** Opening Supplied records block **
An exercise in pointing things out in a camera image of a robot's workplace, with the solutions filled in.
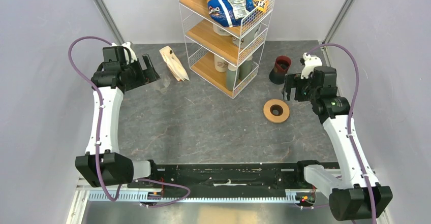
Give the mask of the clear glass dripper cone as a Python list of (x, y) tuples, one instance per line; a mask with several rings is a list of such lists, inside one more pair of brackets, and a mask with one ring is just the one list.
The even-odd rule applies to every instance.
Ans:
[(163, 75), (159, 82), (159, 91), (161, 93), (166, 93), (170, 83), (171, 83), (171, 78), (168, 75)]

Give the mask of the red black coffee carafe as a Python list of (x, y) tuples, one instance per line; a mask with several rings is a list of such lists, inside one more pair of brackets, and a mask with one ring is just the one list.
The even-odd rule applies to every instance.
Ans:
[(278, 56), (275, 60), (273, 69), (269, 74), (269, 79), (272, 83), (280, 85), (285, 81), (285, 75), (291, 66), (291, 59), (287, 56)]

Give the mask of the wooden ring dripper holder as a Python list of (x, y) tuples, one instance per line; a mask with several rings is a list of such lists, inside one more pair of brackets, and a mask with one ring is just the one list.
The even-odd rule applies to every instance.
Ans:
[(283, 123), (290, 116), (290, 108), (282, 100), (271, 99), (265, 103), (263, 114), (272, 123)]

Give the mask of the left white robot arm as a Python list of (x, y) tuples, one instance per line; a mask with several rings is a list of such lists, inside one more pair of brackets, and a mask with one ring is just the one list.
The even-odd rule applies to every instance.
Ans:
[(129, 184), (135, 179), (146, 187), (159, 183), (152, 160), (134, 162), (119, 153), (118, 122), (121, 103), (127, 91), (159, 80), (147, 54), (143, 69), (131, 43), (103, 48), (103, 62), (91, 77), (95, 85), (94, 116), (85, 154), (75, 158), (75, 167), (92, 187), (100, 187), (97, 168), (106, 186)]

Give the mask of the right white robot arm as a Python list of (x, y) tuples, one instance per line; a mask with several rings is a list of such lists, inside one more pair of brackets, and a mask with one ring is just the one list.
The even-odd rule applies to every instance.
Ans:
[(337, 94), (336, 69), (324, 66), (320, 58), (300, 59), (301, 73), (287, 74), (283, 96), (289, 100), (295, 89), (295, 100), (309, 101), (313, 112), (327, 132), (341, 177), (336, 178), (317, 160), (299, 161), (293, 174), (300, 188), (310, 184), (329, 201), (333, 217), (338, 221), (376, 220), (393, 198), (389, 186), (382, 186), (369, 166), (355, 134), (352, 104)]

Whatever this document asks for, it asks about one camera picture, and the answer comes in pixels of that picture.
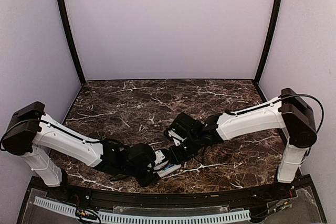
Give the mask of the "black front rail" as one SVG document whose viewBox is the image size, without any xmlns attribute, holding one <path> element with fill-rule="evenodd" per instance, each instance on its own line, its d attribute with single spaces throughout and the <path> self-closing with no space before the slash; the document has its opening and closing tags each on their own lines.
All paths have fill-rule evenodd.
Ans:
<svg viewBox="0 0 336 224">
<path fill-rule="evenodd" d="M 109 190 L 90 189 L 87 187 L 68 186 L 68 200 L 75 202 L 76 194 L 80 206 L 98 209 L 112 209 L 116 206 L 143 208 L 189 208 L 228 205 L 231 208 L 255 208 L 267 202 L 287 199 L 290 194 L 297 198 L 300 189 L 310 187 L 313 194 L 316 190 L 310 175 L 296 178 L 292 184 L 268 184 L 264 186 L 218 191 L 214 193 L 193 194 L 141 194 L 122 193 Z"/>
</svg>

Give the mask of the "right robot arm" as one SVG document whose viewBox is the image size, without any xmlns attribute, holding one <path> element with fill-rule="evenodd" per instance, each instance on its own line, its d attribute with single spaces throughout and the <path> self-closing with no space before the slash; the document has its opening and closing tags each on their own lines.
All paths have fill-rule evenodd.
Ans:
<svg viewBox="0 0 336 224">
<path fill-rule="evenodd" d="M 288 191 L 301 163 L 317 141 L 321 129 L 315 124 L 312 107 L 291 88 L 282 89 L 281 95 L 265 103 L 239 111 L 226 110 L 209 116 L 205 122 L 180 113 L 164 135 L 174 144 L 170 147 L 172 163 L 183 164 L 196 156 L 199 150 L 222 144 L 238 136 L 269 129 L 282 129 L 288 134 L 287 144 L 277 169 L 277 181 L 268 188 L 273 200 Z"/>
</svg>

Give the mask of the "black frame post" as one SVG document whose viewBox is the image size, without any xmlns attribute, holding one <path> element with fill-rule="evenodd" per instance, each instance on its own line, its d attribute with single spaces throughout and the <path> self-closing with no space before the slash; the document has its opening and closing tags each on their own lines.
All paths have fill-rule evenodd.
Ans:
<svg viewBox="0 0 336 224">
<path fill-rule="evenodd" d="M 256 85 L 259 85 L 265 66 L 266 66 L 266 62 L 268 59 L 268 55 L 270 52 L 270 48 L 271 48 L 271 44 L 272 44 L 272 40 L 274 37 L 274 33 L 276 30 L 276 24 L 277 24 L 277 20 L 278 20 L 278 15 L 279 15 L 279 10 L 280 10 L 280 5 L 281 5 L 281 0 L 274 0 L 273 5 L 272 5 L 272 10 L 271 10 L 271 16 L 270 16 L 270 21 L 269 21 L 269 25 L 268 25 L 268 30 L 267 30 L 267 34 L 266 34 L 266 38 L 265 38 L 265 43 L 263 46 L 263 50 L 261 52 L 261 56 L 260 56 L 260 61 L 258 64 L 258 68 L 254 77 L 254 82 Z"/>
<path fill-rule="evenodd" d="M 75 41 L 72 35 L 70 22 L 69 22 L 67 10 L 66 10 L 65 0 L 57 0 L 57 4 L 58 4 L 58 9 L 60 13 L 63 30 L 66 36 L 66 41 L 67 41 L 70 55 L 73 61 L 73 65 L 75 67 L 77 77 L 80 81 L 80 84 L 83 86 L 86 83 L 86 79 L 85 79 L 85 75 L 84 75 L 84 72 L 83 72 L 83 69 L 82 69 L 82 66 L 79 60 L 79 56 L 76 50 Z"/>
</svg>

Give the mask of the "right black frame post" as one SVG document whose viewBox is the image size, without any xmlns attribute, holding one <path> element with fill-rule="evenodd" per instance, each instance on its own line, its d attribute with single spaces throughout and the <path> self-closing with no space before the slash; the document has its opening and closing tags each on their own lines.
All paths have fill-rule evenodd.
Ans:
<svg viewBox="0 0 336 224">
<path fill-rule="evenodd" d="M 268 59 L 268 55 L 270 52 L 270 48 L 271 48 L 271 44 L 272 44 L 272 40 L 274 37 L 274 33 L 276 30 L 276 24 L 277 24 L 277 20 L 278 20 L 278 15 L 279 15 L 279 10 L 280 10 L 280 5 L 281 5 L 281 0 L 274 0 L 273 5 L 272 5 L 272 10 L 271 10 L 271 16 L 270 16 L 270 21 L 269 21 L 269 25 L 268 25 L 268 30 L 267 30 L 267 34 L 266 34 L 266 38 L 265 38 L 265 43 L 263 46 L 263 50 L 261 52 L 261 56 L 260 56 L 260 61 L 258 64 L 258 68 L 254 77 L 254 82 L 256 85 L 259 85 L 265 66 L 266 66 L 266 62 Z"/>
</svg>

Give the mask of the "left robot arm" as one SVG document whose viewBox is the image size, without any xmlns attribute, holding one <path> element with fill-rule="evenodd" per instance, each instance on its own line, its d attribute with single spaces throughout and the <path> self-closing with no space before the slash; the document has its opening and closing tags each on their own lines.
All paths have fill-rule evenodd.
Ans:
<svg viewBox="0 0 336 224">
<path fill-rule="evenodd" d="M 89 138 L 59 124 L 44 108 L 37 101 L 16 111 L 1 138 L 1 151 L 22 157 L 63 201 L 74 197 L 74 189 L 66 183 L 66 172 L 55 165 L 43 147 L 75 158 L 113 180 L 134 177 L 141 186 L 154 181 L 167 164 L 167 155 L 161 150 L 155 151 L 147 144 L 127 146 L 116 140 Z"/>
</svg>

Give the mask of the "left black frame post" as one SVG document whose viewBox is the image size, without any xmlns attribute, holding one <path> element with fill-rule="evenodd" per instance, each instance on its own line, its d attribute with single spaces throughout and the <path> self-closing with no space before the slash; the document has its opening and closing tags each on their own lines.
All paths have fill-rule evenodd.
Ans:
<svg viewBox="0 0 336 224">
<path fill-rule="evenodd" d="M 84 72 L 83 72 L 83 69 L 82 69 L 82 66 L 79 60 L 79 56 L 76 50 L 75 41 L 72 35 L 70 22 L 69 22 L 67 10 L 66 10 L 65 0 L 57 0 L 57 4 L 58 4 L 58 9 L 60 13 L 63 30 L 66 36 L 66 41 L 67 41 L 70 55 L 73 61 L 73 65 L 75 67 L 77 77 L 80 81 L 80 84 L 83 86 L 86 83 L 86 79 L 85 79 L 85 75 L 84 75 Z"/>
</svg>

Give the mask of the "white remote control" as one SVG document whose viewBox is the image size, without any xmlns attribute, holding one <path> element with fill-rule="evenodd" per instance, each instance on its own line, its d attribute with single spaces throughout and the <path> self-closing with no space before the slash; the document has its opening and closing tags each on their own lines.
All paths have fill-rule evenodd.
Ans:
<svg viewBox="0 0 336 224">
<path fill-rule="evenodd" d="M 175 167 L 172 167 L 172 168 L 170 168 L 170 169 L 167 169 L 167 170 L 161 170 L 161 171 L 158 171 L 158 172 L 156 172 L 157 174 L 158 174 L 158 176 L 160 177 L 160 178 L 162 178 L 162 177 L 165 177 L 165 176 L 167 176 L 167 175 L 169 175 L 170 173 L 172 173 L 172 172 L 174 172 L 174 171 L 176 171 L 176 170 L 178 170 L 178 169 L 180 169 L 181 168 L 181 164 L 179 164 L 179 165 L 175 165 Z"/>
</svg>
** Closing Supplied records block **
For the listing above, say how many lines hold the string "lists". Give only that number.

5